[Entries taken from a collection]
☆ ☆ ☆ ☆ ☆ ☆ ☆

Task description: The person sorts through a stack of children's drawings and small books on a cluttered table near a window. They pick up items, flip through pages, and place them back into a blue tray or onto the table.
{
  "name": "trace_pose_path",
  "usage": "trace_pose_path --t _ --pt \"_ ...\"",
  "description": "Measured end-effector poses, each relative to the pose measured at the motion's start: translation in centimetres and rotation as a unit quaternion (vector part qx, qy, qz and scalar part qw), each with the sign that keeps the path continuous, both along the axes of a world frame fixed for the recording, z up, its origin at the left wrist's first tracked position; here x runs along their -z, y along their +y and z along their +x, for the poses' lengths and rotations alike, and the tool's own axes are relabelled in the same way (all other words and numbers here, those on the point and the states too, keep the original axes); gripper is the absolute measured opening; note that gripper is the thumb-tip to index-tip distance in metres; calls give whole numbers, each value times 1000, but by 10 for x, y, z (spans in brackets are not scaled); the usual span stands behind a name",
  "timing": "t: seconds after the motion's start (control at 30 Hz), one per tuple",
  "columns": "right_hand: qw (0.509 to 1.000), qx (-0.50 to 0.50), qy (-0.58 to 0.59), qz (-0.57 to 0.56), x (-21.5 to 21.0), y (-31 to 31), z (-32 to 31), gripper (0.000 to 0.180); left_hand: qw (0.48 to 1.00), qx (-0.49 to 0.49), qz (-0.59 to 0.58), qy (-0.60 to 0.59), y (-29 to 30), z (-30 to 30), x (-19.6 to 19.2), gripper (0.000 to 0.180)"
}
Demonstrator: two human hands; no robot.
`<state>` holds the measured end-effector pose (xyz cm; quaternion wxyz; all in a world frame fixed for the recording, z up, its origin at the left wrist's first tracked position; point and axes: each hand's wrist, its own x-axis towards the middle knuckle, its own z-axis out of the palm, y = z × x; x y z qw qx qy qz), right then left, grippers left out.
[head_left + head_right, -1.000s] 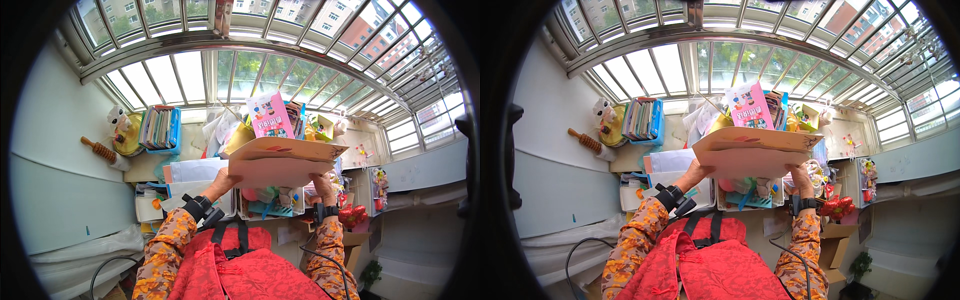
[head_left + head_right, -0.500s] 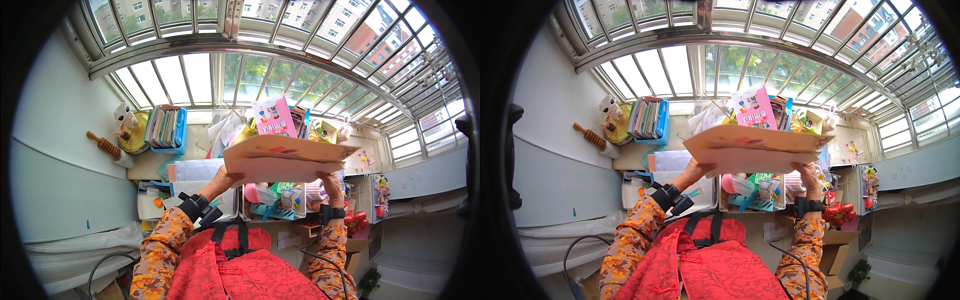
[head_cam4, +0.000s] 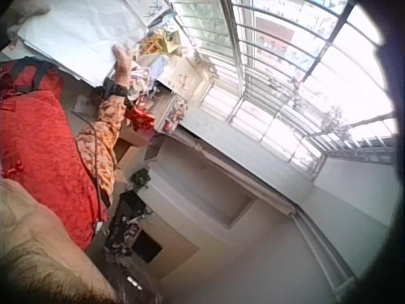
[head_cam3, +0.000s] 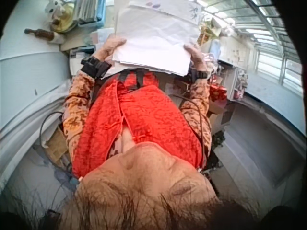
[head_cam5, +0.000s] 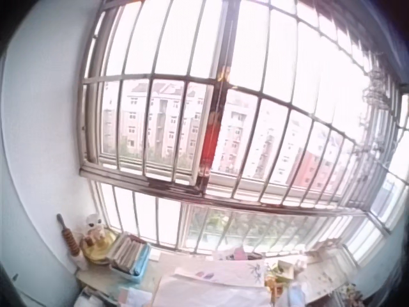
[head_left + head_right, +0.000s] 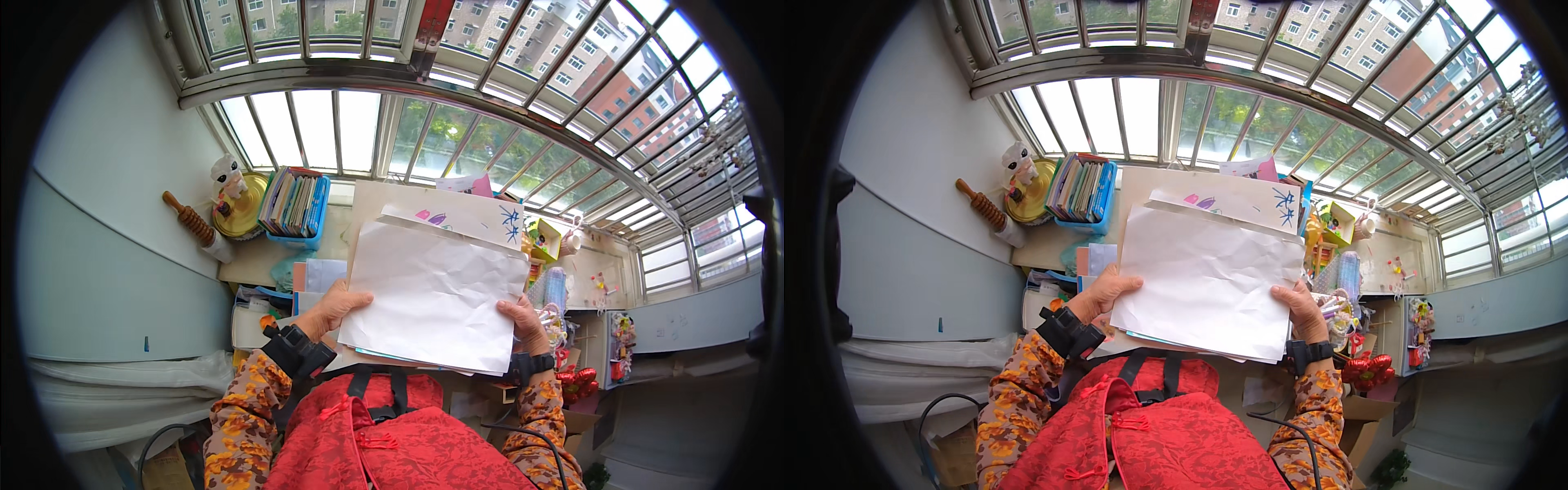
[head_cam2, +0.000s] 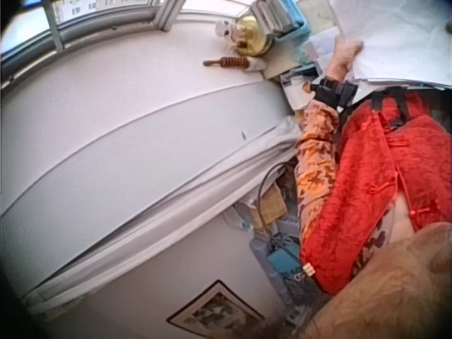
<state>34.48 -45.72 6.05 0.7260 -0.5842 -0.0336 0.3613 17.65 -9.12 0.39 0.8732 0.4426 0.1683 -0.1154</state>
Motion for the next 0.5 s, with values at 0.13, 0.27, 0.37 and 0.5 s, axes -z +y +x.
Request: trace_pose_path --t 0.13,0.27,0.37,0.5 --pt "999 -31 13 2 17 8 -3 42 998 0 -48 35 10 -19 10 53" --pt "998 -10 21 -59 36 13 -10 40 995 10 -91 31 17 -31 19 59" --pt "998 12 35 -58 47 14 -23 43 992 40 -111 45 26 -38 26 61" --pt "994 48 71 -64 51 16 -46 48 988 70 -127 57 37 -53 34 60"
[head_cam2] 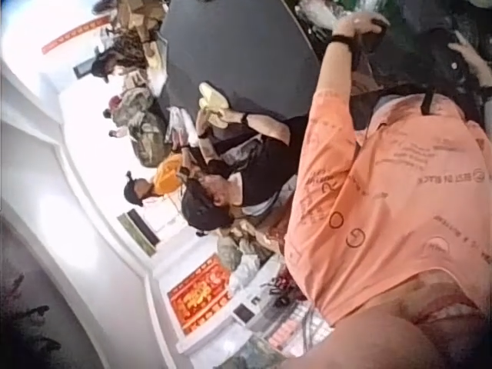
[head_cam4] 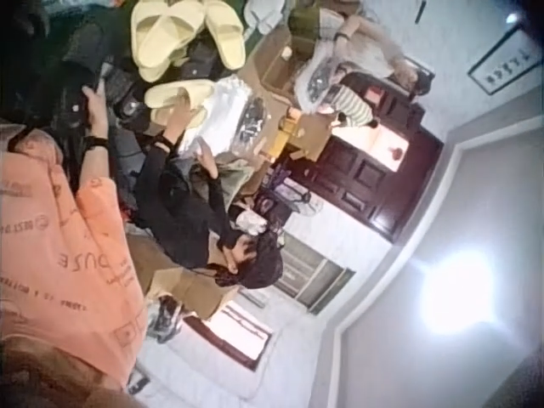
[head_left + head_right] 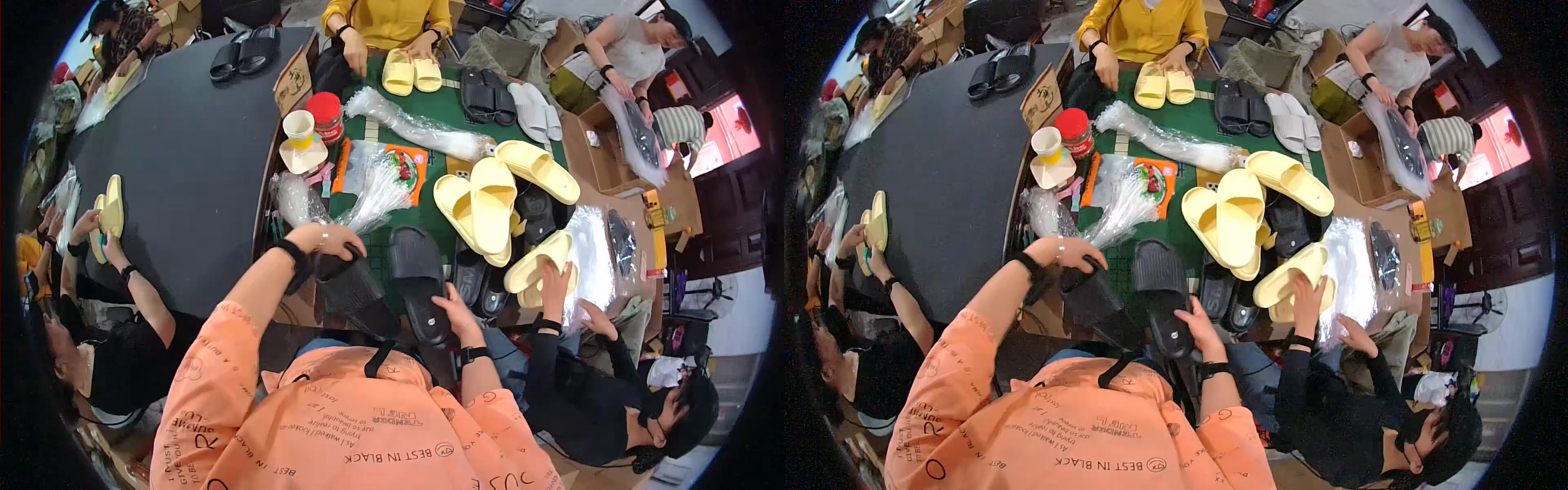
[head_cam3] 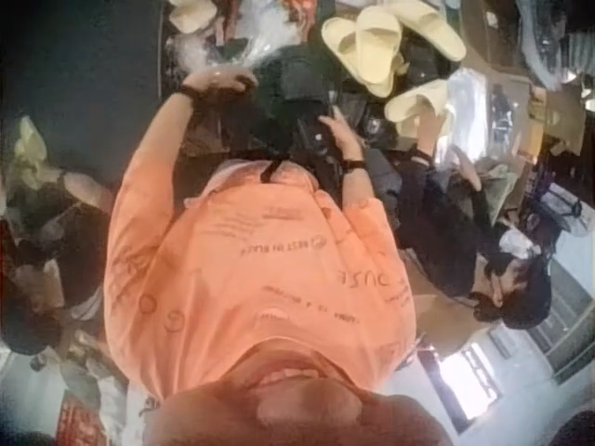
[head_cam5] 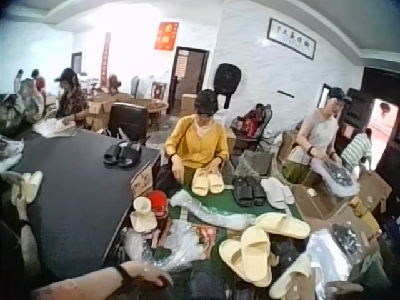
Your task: The recorder is packing yellow and black sandals into plastic bags and boxes alongside other workers in a warehouse environment.
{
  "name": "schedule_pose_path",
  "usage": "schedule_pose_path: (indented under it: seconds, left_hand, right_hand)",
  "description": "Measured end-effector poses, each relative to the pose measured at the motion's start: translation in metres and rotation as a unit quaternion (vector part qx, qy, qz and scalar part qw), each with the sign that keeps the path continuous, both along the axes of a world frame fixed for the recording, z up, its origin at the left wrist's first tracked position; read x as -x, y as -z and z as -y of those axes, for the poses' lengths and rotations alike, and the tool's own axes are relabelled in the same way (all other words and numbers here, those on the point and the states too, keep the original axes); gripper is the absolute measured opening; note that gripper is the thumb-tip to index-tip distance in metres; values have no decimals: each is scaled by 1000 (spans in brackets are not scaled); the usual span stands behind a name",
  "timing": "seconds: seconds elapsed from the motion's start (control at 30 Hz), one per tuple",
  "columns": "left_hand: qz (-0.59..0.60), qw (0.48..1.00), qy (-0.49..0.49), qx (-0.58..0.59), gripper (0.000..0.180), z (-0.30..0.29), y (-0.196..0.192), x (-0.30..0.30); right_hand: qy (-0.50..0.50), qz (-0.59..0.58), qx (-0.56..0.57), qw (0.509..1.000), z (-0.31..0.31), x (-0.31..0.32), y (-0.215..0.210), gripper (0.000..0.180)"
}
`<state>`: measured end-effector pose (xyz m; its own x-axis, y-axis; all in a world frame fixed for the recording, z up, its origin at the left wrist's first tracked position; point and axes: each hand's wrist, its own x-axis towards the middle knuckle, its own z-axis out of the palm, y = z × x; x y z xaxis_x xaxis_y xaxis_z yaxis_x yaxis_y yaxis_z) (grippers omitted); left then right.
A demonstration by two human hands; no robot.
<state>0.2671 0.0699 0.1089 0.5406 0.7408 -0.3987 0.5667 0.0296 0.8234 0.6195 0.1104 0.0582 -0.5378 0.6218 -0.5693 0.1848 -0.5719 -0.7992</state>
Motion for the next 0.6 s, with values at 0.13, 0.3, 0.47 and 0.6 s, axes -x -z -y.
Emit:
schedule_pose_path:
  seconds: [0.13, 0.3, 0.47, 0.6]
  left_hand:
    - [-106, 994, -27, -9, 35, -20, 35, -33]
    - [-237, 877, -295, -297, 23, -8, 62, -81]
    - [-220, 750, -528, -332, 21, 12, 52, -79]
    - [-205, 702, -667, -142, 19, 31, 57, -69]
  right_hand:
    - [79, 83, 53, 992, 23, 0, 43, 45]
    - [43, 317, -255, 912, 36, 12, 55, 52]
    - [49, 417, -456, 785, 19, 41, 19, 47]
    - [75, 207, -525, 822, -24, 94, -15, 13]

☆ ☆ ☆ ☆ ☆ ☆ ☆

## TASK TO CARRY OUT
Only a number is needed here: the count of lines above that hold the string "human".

## SOLUTION TO THE PROBLEM
2